Please print every record that follows, keeping each one exactly as it is.

------------------------------

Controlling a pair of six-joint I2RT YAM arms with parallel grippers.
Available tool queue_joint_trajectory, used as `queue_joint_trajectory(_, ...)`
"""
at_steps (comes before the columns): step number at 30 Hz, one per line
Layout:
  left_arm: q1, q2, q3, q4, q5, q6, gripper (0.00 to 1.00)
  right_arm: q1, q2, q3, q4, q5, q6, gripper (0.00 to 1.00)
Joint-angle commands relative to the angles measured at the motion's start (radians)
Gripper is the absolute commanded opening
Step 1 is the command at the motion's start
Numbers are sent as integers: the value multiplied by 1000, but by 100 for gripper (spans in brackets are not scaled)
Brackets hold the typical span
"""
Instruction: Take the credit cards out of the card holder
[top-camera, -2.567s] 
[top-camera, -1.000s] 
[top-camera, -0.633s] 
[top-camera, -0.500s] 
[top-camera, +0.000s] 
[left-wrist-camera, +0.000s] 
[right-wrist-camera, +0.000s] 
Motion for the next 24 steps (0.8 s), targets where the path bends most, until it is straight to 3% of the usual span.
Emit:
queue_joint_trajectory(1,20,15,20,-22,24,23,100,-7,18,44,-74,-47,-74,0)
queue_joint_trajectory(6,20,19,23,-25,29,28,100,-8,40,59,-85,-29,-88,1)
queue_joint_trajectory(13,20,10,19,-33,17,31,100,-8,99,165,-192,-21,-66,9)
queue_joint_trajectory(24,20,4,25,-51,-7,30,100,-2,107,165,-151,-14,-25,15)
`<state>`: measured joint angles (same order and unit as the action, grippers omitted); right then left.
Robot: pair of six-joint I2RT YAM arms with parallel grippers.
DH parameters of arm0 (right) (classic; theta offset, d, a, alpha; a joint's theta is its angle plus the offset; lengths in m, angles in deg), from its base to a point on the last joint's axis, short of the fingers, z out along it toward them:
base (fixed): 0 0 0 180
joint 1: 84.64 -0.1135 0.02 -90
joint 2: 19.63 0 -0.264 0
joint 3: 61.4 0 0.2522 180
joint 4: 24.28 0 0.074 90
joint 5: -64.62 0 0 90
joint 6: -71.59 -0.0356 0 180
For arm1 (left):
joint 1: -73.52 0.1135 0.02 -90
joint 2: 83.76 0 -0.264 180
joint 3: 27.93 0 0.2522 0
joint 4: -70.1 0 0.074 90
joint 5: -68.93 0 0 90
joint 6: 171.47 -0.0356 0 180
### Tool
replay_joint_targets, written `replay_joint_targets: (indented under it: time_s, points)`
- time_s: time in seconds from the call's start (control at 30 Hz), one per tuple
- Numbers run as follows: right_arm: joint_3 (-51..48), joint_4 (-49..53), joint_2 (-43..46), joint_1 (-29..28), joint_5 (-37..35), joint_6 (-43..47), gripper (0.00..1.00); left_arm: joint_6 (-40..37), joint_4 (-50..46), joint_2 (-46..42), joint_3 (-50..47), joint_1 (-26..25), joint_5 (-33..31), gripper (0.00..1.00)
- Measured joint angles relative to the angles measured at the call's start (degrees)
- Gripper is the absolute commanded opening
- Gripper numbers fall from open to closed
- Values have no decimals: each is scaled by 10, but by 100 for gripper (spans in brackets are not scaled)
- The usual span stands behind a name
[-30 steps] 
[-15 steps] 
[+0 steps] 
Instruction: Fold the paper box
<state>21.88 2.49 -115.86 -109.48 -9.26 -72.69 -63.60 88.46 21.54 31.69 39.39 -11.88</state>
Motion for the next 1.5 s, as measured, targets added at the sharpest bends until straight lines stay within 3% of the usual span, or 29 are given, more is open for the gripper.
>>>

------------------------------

Task response
Controlling a pair of six-joint I2RT YAM arms with parallel grippers.
Available tool queue_joint_trajectory, used as `queue_joint_trajectory(_, ...)`
"""
at_steps (comes before the columns): step number at 30 Hz, one per line
Layout:
  left_arm: q1, q2, q3, q4, q5, q6, gripper (0.00 to 1.00)
  right_arm: q1, q2, q3, q4, q5, q6, gripper (0.00 to 1.00)
Joint-angle commands relative to the angles measured at the motion's start (radians)
Gripper is the absolute commanded opening
Step 1 is the command at the motion's start
Numbers are sent as integers: the value multiplied by 1000, but by 100 for gripper (spans in brackets are not scaled)
Brackets hold the typical span
"""
Instruction: Take the credit cards out of the card holder
[top-camera, -2.567s] 
[top-camera, -1.000s] 
[top-camera, -0.633s] 
[top-camera, -0.500s] 
[top-camera, +0.000s] 
[left-wrist-camera, +0.000s] 
[right-wrist-camera, +0.000s] 
Motion for the next 24 steps (0.8 s), targets where the path bends most, until it is straight to 3% of the usual span.
Emit:
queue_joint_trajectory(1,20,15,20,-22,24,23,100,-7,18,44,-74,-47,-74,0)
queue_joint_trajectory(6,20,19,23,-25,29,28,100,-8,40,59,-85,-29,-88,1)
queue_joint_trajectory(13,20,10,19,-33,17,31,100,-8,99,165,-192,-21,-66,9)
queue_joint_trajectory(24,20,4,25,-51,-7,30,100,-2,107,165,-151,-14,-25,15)
`<state>`: measured joint angles (same order and unit as the action, grippers omitted); right then left.
Robot: pair of six-joint I2RT YAM arms with parallel grippers.
DH parameters of arm0 (right) (classic; theta offset, d, a, alpha; a joint's theta is its angle plus the offset; lengths in m, angles in deg), from its base to a point on the last joint's axis, short of the fingers, z out along it toward them:
base (fixed): 0 0 0 180
joint 1: 84.64 -0.1135 0.02 -90
joint 2: 19.63 0 -0.264 0
joint 3: 61.4 0 0.2522 180
joint 4: 24.28 0 0.074 90
joint 5: -64.62 0 0 90
joint 6: -71.59 -0.0356 0 180
For arm1 (left):
joint 1: -73.52 0.1135 0.02 -90
joint 2: 83.76 0 -0.264 180
joint 3: 27.93 0 0.2522 0
joint 4: -70.1 0 0.074 90
joint 5: -68.93 0 0 90
joint 6: 171.47 -0.0356 0 180
### Tool
replay_joint_targets, written `replay_joint_targets: (indented under it: time_s, points)`
- time_s: time in seconds from the call's start (control at 30 Hz), one per tuple
- Numbers run as follows: right_arm: joint_3 (-51..48), joint_4 (-49..53), joint_2 (-43..46), joint_1 (-29..28), joint_5 (-37..35), joint_6 (-43..47), gripper (0.00..1.00); left_arm: joint_6 (-40..37), joint_4 (-50..46), joint_2 (-46..42), joint_3 (-50..47), joint_1 (-26..25), joint_5 (-33..31), gripper (0.00..1.00)
- Measured joint angles relative to the angles measured at the call's start (degrees)
- Gripper is the absolute commanded opening
- Gripper numbers fall from open to closed
- Values have no decimals: each is scaled by 10, but by 100 for gripper (spans in brackets are not scaled)
- The usual span stands behind a name
[-30 steps] 
[-15 steps] 
[+0 steps] 
Instruction: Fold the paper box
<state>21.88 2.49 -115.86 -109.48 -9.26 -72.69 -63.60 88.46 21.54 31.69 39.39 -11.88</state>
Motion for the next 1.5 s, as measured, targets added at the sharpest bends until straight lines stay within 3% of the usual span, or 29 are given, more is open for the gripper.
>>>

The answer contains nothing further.